Ces quatre tours remarquables ont été les premières à apporter une véritable ambiance de grande ville à l'horizon zurichois, qui, dans les années 1970, était encore largement dépourvu de tours d'habitation marquantes. Commandé par la ville comme une solution innovante pour le nombre croissant de personnes célibataires et de retraités à la recherche d'un logement, le lotissement a été réalisé par l'architecte local Max P. Kollbrunner. En plus des tours, qui sont toutes de hauteurs légèrement différentes, il comprend également plusieurs blocs d'appartements. On peut y passer toute sa vie, pour ainsi dire, car les installations proposées vont, en gros, du jardin d'enfants à la maison de retraite en passant par les salles communautaires, les magasins, l'école de danse et la station-service. Cependant, la solution la plus brillante de Kollbrunner a sans aucun doute été l'utilisation d'un béton pigmenté avec une finition rugueuse et rayée. Elle a non seulement donné à la Hardau son trait caractéristique, mais a également marqué une rupture bienvenue avec le gris ghetto dans lequel la grande majorité des lotissements en béton du milieu des années 70 étaient encore enfermés. Les tons alternent entre un rouge vin foncé les jours de pluie et un ocre poudré lorsque le soleil brille, ajoutant une touche de légèreté méditerranéenne. La combinaison de Manhattan et de l'école suisse pragmatique de Kollbrunner prouve que les établissements urbains brutalistes peuvent défier les temps et les tendances avec une robuste bravade.

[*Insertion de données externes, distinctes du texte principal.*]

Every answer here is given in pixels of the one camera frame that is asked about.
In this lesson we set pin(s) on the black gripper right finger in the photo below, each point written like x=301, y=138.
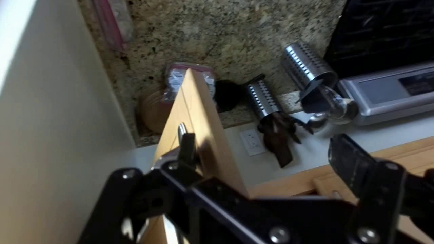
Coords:
x=353, y=163

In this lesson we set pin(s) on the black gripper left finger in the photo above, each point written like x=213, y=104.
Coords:
x=188, y=149

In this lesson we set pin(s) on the wooden cupboard door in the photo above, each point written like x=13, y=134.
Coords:
x=198, y=116

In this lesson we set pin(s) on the brown wooden bowl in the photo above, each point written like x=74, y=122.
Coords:
x=154, y=112

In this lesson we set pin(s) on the black round dish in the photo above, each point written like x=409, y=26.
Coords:
x=228, y=95

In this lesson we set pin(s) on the pink zip bag with bread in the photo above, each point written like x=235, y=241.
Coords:
x=171, y=81

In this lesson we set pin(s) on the perforated steel utensil holder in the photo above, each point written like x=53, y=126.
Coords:
x=262, y=99
x=307, y=65

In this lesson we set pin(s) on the black and steel stove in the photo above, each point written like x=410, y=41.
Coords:
x=384, y=27

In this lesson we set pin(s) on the pink zip plastic bag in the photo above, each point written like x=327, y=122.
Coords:
x=113, y=22

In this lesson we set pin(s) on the wooden wall cupboard frame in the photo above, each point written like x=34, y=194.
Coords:
x=407, y=150

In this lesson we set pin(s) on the white wall outlet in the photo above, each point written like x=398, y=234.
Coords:
x=253, y=142

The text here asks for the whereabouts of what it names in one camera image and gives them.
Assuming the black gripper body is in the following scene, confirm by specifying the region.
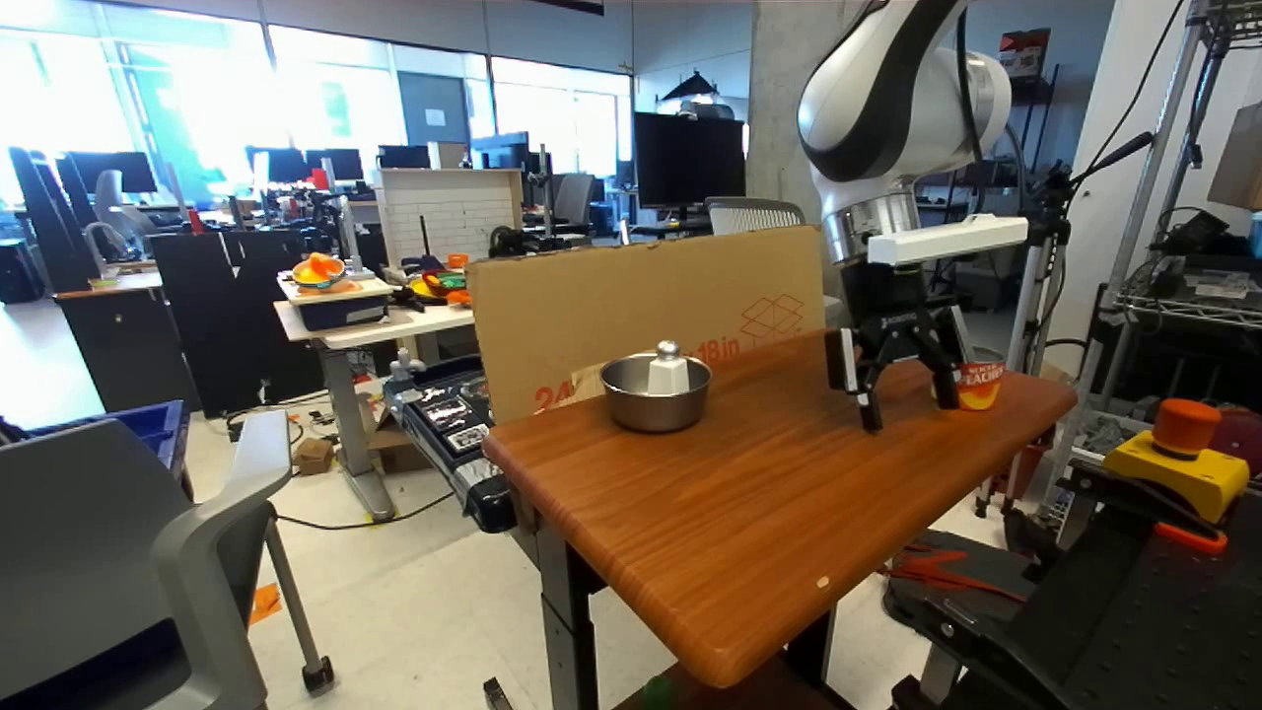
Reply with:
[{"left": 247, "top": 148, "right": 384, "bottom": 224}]
[{"left": 837, "top": 258, "right": 967, "bottom": 353}]

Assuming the black tripod with boom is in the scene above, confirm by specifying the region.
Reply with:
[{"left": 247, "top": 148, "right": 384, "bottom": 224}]
[{"left": 1013, "top": 127, "right": 1164, "bottom": 400}]

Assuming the wooden top table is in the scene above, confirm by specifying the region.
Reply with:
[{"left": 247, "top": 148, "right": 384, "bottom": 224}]
[{"left": 480, "top": 328, "right": 1082, "bottom": 693}]

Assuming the small silver shaker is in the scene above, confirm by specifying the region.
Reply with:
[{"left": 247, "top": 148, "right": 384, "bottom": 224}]
[{"left": 641, "top": 341, "right": 698, "bottom": 404}]

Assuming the stainless steel bowl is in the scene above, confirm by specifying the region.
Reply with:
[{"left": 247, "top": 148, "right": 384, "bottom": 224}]
[{"left": 598, "top": 353, "right": 719, "bottom": 437}]

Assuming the yellow emergency stop button box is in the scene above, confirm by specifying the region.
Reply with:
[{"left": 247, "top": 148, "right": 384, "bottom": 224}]
[{"left": 1101, "top": 395, "right": 1255, "bottom": 529}]

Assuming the black computer monitor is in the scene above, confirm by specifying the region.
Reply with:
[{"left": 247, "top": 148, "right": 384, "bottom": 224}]
[{"left": 631, "top": 112, "right": 749, "bottom": 213}]

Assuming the metal equipment rack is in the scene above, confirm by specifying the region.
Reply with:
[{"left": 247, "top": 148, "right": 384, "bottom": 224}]
[{"left": 1108, "top": 0, "right": 1262, "bottom": 416}]

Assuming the brown cardboard panel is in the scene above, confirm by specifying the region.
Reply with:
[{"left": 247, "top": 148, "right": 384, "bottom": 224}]
[{"left": 465, "top": 221, "right": 832, "bottom": 430}]

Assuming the black orange bar clamp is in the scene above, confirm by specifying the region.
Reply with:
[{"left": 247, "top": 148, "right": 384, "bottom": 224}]
[{"left": 1065, "top": 467, "right": 1234, "bottom": 562}]

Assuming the white pegboard panel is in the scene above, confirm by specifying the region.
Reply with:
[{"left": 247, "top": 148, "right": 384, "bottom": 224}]
[{"left": 374, "top": 166, "right": 529, "bottom": 270}]

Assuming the white office desk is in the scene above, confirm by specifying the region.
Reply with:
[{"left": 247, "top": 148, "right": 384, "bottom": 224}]
[{"left": 272, "top": 270, "right": 480, "bottom": 524}]

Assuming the tray with orange toy food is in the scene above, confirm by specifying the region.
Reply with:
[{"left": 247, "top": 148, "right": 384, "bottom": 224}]
[{"left": 274, "top": 250, "right": 393, "bottom": 333}]

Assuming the black high back chair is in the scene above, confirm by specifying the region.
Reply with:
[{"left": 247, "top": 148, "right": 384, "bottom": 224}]
[{"left": 147, "top": 224, "right": 328, "bottom": 419}]

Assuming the blue plastic bin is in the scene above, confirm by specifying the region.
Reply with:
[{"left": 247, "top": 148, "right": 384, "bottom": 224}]
[{"left": 109, "top": 400, "right": 198, "bottom": 480}]

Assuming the grey plastic chair on casters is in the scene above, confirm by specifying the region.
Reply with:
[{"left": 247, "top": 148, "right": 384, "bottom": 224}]
[{"left": 0, "top": 405, "right": 338, "bottom": 710}]

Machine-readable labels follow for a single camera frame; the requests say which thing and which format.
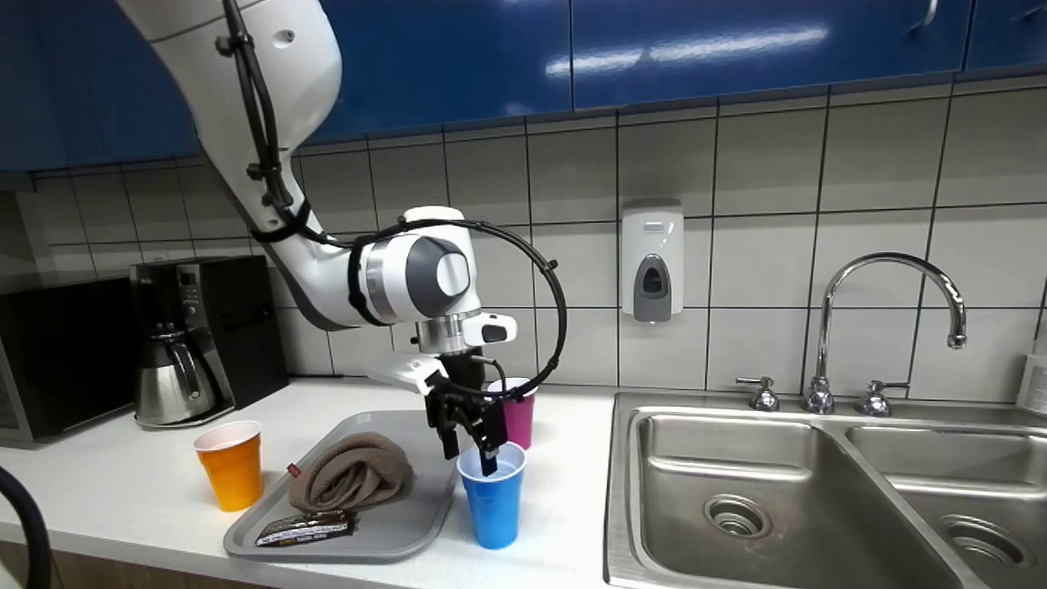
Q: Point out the blue plastic cup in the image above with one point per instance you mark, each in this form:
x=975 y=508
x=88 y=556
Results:
x=492 y=513

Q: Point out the grey plastic tray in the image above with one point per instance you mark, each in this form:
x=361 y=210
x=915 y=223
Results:
x=414 y=513

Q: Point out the steel coffee carafe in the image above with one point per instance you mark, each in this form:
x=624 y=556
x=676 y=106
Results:
x=169 y=384

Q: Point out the magenta plastic cup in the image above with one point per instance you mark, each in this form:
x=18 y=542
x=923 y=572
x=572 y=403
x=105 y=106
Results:
x=521 y=419

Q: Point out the stainless steel double sink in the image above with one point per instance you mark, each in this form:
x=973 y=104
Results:
x=697 y=458

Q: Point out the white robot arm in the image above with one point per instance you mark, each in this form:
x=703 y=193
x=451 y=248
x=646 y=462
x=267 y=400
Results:
x=249 y=66

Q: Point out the white wall soap dispenser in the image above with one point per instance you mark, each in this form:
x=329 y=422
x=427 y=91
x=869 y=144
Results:
x=653 y=257

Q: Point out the beige knitted cloth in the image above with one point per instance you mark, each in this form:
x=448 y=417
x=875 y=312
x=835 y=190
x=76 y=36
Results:
x=347 y=474

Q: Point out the blue cabinet door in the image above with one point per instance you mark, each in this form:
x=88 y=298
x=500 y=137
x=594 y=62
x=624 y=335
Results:
x=1010 y=35
x=764 y=43
x=461 y=55
x=76 y=85

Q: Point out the black coffee maker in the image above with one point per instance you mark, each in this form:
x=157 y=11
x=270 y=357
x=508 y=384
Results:
x=255 y=328

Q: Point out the dark snack wrapper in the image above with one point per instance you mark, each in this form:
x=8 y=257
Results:
x=307 y=530

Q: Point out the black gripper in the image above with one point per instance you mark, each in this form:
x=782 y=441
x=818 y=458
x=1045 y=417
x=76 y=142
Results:
x=462 y=397

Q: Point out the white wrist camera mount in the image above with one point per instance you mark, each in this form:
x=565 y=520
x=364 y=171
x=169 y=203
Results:
x=496 y=328

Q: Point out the chrome gooseneck faucet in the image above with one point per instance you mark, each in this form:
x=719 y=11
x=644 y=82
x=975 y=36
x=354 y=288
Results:
x=826 y=328

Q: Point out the orange plastic cup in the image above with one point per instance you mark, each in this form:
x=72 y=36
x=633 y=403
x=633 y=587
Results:
x=233 y=477

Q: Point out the black microwave oven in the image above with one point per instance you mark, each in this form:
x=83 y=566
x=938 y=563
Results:
x=66 y=360

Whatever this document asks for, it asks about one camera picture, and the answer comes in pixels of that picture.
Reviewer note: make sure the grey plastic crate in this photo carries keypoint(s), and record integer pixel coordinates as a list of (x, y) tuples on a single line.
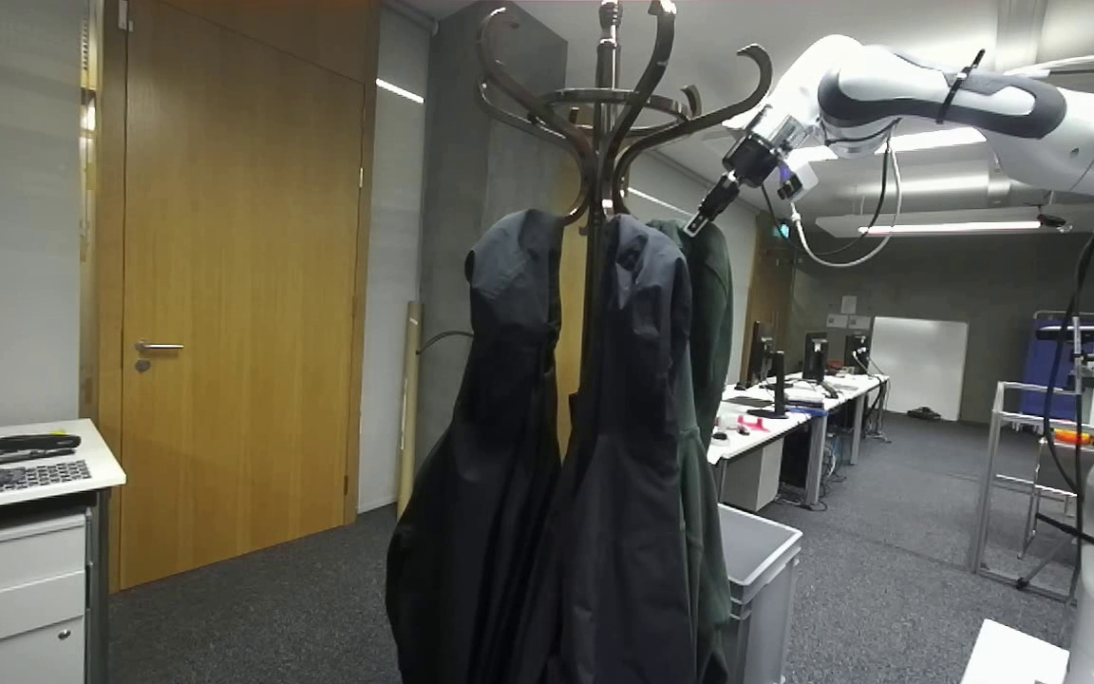
[(762, 610)]

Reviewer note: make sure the green exit sign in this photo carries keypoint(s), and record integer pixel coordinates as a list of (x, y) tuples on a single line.
[(779, 230)]

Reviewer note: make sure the long cardboard tube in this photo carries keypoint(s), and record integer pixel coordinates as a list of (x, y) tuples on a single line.
[(408, 404)]

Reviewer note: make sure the white office desk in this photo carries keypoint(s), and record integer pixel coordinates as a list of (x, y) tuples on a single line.
[(750, 437), (847, 384)]

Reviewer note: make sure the dark navy jacket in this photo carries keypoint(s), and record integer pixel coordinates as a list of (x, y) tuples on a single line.
[(629, 507), (483, 507)]

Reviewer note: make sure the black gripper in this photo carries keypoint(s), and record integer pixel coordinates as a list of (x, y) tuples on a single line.
[(750, 161)]

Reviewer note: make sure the light wooden door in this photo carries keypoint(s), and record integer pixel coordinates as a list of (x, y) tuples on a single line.
[(245, 318)]

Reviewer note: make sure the grey metal trolley frame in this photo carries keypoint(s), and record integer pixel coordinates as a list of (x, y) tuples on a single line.
[(1029, 384)]

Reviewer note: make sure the black computer monitor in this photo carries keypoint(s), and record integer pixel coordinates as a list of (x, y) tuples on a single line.
[(817, 354), (776, 368)]

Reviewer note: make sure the white whiteboard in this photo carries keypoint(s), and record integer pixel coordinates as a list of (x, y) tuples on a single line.
[(923, 368)]

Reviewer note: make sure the long ceiling light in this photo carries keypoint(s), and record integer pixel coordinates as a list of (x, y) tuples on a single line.
[(952, 230)]

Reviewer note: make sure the dark wooden coat rack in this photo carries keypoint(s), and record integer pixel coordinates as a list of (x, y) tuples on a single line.
[(598, 128)]

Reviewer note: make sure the green hoodie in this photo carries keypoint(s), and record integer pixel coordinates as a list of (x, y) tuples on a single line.
[(709, 383)]

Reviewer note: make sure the dark computer keyboard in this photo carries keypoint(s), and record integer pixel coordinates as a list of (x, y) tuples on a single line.
[(18, 480)]

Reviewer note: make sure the blue cabinet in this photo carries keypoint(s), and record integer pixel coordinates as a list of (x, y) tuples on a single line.
[(1054, 368)]

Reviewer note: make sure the black stapler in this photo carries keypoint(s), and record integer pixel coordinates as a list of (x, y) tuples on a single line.
[(37, 447)]

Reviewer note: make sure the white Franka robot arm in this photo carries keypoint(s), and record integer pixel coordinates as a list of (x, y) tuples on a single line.
[(940, 95)]

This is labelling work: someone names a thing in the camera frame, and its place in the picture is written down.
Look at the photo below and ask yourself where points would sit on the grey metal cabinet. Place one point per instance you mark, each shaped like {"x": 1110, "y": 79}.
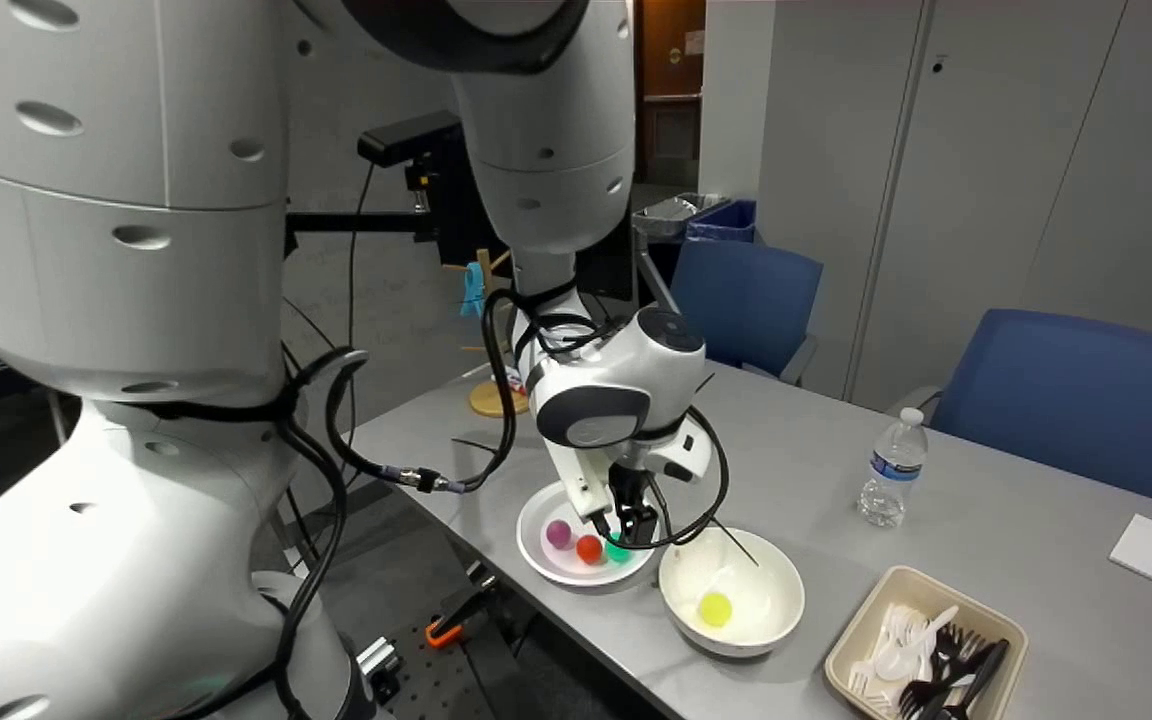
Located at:
{"x": 1003, "y": 160}

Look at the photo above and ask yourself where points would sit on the blue bin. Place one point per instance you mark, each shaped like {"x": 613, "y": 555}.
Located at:
{"x": 723, "y": 221}

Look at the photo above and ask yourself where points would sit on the green ball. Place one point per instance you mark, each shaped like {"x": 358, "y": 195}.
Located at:
{"x": 617, "y": 555}

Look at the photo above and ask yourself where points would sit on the clear plastic water bottle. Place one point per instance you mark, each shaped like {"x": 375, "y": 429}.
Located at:
{"x": 895, "y": 474}

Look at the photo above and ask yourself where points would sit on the blue office chair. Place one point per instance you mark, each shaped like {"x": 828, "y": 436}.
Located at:
{"x": 750, "y": 300}
{"x": 1083, "y": 401}

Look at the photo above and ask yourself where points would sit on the wooden stand with round base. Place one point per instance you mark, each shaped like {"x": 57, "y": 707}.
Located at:
{"x": 490, "y": 401}

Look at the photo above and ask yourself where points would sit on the deep white bowl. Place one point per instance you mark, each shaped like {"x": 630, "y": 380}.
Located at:
{"x": 760, "y": 600}

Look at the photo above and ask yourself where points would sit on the small light blue figure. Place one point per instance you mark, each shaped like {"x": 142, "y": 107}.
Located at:
{"x": 475, "y": 289}

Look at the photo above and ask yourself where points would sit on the black plastic fork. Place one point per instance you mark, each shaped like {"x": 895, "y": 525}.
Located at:
{"x": 986, "y": 662}
{"x": 944, "y": 652}

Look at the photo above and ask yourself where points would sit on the orange clamp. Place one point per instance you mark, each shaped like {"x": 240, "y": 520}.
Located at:
{"x": 442, "y": 632}

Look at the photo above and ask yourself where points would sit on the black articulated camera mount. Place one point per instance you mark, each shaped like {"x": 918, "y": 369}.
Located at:
{"x": 448, "y": 213}

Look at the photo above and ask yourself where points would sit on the red ball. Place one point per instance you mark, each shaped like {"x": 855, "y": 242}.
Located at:
{"x": 590, "y": 551}

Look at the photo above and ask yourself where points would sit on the yellow ball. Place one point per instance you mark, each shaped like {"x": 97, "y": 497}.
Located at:
{"x": 712, "y": 611}

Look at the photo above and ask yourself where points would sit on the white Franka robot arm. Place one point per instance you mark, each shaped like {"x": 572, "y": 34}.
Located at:
{"x": 108, "y": 202}

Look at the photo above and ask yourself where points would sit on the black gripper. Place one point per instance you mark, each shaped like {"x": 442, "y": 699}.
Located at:
{"x": 630, "y": 485}

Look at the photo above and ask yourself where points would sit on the beige cutlery tray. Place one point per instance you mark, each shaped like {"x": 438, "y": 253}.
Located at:
{"x": 858, "y": 667}

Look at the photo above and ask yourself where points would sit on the purple ball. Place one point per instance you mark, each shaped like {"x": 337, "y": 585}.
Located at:
{"x": 557, "y": 536}

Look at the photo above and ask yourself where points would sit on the black exterior camera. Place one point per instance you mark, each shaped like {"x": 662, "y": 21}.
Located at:
{"x": 407, "y": 136}

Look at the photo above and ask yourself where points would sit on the white plastic cutlery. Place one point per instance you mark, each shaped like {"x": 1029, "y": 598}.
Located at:
{"x": 889, "y": 642}

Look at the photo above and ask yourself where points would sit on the shallow white bowl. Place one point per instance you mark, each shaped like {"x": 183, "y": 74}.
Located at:
{"x": 536, "y": 562}

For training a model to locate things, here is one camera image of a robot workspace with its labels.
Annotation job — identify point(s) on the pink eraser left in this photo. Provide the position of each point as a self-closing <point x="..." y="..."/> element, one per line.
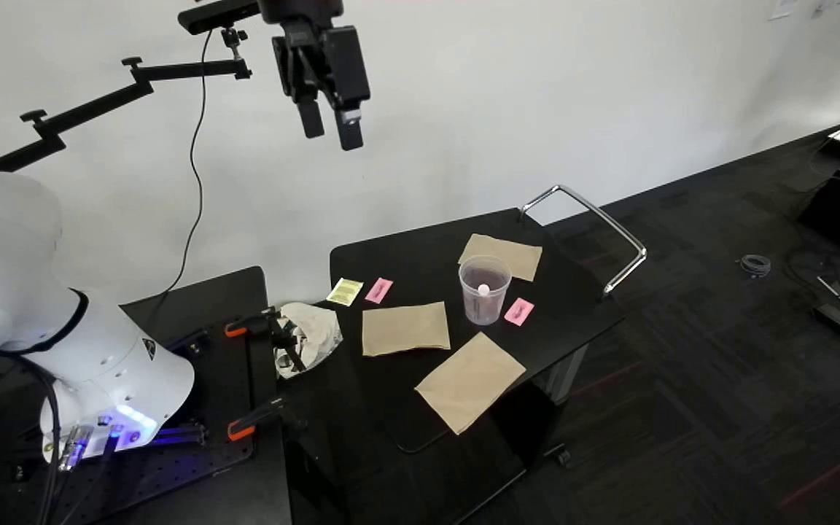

À l'origine, le complexe à murs croisés était destiné aux célibataires et aux couples âgés, car à l'époque, les autorités locales considéraient que les tours ne convenaient pas aux familles et aux enfants. Dans les années 80 et 90, le complexe a connu une période difficile. Son sort s'est amélioré à l'aube du nouveau millénaire. Depuis les années quatre-vingt, Hardau fait l'objet d'importants programmes de régénération. En 2007, une refonte a permis de regrouper les appartements de 2,5 chambres à coucher dans les quartiers supérieurs. Aujourd'hui, Hardau abrite un mélange diversifié de locataires, allant des familles, des travailleurs et des professionnels urbains aux jeunes créatifs et aux retraités.